Enhancing Autonomous Robot Navigation with Precise LiDAR Data Annotation.

  • A prominent manufacturer of high-end autonomous cleaning robots was struggling with increasing customer complaints about their robots colliding with obstacles.

  • These collisions were causing costly repairs and replacements, tarnishing the company’s brand reputation, and resulting in significant monthly revenue losses.

  • The company lacked an in-house engineering team capable of scaling the necessary data annotation process for their robots’ LiDAR sensor data.

  • They sought a solution to provide accurate ground truth data to help retrain the robots for improved object recognition and collision avoidance.

  • Innodata partnered closely with the client to analyze their existing datasets and address the primary challenge: the robots needed precise segmentation to distinguish between the floor and a wide variety of obstacles found in different home and office environments.

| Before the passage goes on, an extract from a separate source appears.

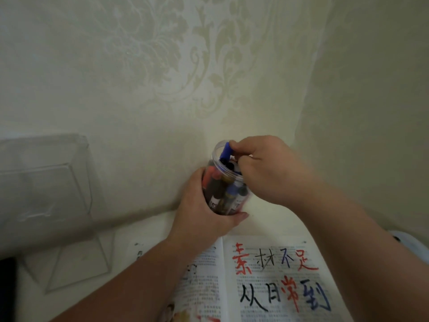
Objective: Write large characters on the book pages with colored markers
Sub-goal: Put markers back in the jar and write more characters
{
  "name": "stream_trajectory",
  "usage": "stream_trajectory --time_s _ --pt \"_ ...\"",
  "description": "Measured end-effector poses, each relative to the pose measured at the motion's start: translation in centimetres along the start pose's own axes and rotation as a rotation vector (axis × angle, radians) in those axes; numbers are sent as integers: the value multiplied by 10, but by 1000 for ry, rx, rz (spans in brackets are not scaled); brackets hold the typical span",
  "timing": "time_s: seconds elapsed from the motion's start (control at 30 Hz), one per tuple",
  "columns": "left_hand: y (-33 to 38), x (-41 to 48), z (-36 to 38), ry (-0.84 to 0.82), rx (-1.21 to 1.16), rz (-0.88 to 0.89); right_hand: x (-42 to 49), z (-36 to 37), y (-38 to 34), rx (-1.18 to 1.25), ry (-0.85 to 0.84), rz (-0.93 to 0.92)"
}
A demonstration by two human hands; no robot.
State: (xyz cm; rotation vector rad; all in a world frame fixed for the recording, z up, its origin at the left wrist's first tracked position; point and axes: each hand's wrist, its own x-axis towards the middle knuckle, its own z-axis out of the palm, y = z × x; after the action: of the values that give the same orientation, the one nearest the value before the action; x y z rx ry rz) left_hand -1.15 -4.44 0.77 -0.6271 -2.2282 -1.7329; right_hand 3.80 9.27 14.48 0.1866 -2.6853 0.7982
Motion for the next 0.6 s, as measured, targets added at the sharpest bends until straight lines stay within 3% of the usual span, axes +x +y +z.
stream_trajectory --time_s 0.1,0.17,0.23,0.33,0.43,0.5,0.6 --pt "1 0 -3 5 -22 -30 12 -2 -14 -166 -141 33" --pt "3 1 -4 -4 -38 -46 17 -1 -16 -165 -128 53" --pt "4 1 -3 -15 -33 -73 14 7 -9 -116 2 23" --pt "3 4 -2 43 65 -103 -2 23 14 -19 339 -129" --pt "-7 7 -4 83 295 -119 -19 31 39 32 454 -165" --pt "-6 4 -5 86 361 -123 -27 32 53 36 408 -104" --pt "0 -1 -6 134 318 -93 -39 34 68 26 173 77"
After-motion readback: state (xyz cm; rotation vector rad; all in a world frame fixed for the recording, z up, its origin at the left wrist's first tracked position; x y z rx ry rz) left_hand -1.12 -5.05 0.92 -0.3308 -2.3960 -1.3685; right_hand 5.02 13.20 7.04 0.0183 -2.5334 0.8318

  • To tackle this, Innodata established a dedicated annotation team and ran pilot projects to align the workflow with the client’s specific requirements.

  • Through extensive LiDAR data annotation, Innodata helped the client retrain their robots, ensuring that the object recognition models were accurately identifying and navigating around obstacles.

  • Thanks to the high-quality annotation work provided by Innodata, the client successfully retrained their robots, leading to a dramatic improvement in their ability to maneuver around obstacles.

  • The result was a significant reduction in customer complaints, repair costs, and revenue losses. By preventing further damage to the robots, the company was able to restore customer confidence, enhance product reliability, and reduce the need for expensive support services.